# [Assignment]
Set out exactly every line of the entries below, starting at the line that holds "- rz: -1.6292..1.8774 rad" and stopping after the line that holds "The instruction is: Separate".

Start of Input for this task

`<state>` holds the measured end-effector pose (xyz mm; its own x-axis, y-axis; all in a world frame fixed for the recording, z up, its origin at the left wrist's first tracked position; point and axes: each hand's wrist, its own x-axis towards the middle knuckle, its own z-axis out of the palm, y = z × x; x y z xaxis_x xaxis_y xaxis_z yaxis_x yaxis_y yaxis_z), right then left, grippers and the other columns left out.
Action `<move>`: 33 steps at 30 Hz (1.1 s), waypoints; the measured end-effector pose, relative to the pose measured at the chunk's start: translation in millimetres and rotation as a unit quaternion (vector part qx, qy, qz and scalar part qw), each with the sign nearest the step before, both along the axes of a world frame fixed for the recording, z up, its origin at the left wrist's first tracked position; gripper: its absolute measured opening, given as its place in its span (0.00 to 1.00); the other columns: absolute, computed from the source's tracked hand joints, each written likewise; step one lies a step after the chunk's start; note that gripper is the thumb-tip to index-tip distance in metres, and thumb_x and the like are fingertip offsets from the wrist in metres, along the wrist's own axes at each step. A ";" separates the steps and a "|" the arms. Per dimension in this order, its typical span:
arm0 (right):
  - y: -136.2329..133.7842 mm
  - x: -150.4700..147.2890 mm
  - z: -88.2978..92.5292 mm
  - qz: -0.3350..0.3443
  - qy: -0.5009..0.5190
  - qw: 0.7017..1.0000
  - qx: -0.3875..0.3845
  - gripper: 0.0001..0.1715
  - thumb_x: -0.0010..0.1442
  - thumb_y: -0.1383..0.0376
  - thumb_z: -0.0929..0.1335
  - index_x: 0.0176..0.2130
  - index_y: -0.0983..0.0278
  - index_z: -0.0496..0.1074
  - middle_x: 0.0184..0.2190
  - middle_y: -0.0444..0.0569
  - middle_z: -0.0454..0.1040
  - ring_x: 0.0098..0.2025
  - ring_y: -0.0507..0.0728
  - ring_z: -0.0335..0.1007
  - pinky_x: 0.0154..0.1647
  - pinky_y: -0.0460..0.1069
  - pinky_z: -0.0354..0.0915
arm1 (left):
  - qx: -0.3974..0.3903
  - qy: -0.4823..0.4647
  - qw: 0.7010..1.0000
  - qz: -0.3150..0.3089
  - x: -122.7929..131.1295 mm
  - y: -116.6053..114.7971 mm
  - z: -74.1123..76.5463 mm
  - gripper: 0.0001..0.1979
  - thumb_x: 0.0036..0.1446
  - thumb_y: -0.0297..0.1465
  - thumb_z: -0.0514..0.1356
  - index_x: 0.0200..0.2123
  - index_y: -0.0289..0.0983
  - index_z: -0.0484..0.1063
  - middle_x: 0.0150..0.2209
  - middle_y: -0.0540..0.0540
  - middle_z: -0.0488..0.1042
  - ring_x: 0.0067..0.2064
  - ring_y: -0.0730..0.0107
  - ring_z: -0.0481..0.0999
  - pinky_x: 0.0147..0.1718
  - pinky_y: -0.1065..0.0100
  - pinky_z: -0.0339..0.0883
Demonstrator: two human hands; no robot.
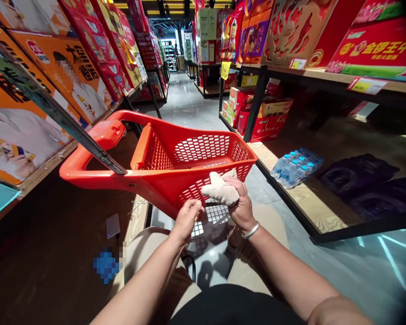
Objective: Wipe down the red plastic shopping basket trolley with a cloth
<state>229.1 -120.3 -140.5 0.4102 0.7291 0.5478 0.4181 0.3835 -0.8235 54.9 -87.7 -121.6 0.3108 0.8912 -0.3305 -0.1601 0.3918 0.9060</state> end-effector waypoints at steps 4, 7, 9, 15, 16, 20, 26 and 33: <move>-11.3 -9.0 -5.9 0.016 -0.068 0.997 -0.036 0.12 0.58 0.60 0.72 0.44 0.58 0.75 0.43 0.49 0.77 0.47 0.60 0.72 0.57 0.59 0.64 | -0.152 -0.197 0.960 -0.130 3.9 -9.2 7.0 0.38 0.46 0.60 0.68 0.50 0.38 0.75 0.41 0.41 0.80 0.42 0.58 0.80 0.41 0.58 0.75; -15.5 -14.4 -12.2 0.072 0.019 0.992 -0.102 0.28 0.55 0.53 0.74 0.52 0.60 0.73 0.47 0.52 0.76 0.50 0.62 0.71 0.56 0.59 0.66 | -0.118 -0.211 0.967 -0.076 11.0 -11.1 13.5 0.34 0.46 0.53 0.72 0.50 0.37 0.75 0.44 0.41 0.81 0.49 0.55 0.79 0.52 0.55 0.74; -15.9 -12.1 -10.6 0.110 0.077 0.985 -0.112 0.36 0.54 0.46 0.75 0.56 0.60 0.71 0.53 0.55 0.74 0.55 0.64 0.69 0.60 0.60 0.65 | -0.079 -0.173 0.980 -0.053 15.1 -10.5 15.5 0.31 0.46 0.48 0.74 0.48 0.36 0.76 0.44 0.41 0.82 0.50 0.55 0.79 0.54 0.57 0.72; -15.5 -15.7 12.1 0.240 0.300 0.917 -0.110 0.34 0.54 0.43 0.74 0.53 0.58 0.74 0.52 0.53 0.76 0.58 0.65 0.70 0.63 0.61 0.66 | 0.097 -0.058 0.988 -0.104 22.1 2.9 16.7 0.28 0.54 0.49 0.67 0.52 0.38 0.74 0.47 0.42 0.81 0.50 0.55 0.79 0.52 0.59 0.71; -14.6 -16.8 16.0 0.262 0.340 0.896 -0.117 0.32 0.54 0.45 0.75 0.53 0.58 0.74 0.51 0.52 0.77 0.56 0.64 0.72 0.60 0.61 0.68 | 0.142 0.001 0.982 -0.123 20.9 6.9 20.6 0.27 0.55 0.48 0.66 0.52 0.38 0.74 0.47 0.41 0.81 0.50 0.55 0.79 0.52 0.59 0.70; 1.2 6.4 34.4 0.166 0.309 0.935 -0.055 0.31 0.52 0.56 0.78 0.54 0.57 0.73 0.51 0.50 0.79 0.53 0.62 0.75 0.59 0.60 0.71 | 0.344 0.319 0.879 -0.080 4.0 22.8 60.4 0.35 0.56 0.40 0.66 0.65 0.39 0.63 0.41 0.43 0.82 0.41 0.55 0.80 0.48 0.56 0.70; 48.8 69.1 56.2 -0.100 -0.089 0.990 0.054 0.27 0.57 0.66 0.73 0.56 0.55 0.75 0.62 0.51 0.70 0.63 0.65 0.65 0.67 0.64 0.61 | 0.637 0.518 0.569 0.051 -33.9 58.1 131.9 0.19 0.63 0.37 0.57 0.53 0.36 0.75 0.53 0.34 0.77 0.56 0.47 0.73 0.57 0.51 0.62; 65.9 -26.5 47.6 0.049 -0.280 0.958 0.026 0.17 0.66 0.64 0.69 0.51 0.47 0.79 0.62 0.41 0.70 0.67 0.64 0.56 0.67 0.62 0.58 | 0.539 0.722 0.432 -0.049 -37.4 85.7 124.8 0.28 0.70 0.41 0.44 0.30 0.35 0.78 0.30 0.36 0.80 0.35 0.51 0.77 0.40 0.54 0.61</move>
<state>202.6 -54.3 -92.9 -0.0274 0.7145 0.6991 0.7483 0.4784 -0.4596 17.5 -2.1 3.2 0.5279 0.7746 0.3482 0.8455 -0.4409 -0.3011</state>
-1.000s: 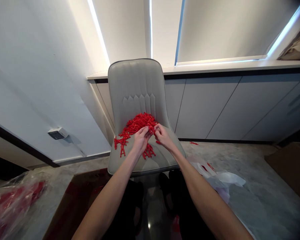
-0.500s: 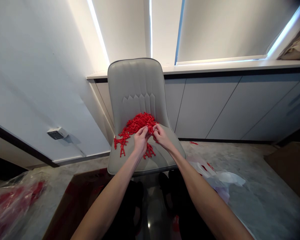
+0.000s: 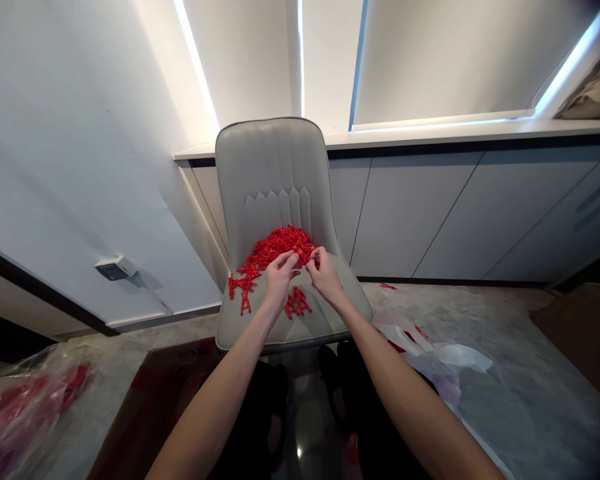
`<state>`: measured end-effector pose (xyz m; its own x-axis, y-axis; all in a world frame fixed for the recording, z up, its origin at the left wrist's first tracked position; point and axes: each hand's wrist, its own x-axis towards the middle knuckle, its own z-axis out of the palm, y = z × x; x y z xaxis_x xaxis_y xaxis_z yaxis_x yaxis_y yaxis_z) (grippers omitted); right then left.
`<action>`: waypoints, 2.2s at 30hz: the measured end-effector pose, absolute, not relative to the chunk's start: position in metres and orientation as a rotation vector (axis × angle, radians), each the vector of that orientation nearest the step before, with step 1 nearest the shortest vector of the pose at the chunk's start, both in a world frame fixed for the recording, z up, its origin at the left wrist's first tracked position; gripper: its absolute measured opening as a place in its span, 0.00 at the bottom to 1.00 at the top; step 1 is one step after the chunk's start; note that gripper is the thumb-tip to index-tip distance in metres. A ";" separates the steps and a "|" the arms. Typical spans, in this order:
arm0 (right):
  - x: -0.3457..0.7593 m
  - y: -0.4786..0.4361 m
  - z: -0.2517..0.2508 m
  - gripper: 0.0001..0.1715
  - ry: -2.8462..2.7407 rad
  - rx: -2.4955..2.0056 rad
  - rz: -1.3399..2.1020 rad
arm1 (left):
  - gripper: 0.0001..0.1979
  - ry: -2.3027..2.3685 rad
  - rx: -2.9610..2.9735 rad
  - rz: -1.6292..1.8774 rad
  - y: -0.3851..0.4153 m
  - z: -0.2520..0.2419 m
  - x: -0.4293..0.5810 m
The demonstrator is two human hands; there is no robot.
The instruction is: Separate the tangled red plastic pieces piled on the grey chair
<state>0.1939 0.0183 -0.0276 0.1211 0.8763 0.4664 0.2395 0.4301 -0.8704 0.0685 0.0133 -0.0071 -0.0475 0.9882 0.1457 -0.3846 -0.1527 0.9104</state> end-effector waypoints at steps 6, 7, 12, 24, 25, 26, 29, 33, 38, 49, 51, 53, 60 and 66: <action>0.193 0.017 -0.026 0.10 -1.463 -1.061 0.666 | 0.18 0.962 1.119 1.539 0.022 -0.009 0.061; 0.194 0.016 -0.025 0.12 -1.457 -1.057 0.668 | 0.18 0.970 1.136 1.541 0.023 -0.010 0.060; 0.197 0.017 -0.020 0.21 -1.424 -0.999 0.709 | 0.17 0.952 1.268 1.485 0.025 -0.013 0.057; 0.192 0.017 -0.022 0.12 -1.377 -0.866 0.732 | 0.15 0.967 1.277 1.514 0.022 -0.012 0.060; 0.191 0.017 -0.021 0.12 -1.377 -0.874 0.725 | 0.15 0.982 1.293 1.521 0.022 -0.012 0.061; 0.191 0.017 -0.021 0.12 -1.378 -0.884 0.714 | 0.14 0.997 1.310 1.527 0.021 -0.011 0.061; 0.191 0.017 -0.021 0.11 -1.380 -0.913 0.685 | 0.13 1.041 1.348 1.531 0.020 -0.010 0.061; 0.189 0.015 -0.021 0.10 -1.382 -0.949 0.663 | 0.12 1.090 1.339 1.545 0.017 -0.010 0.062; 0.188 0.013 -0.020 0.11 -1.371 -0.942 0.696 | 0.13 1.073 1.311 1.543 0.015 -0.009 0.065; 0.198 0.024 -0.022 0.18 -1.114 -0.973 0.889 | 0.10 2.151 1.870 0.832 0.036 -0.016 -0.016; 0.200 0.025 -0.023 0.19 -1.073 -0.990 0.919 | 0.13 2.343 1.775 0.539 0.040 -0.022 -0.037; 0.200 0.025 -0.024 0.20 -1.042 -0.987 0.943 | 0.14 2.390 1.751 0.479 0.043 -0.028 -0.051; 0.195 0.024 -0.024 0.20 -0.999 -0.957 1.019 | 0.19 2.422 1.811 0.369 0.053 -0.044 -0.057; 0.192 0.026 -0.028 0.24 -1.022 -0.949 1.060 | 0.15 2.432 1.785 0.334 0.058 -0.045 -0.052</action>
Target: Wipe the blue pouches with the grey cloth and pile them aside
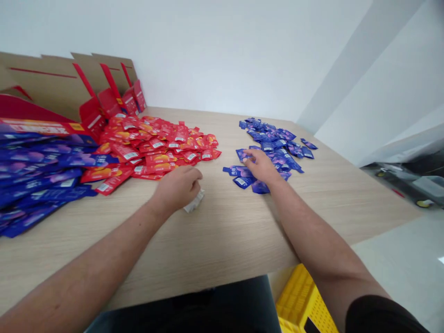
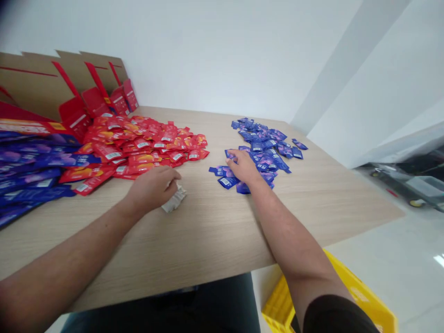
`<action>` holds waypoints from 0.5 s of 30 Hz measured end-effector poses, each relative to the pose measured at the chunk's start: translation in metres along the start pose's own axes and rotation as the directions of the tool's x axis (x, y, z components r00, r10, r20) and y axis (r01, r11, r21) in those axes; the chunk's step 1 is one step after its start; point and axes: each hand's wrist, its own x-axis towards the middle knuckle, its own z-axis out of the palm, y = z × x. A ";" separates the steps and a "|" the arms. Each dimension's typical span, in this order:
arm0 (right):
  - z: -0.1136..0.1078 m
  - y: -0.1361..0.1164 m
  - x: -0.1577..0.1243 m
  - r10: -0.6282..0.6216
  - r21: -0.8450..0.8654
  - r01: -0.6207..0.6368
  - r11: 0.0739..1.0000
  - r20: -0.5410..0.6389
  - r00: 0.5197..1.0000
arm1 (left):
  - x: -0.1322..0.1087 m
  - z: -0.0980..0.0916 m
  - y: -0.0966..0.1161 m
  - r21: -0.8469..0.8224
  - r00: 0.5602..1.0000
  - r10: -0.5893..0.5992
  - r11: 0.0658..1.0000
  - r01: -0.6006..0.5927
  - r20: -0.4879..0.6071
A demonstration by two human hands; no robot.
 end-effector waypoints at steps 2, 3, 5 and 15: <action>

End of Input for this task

# [Answer for this exercise]
  - rz: -1.6292..1.8774 rad
  - y: -0.3851..0.4153 m
  - z: -0.2520..0.2419 m
  - x: -0.4293..0.5810 m
The demonstrator is two human hands; there is no robot.
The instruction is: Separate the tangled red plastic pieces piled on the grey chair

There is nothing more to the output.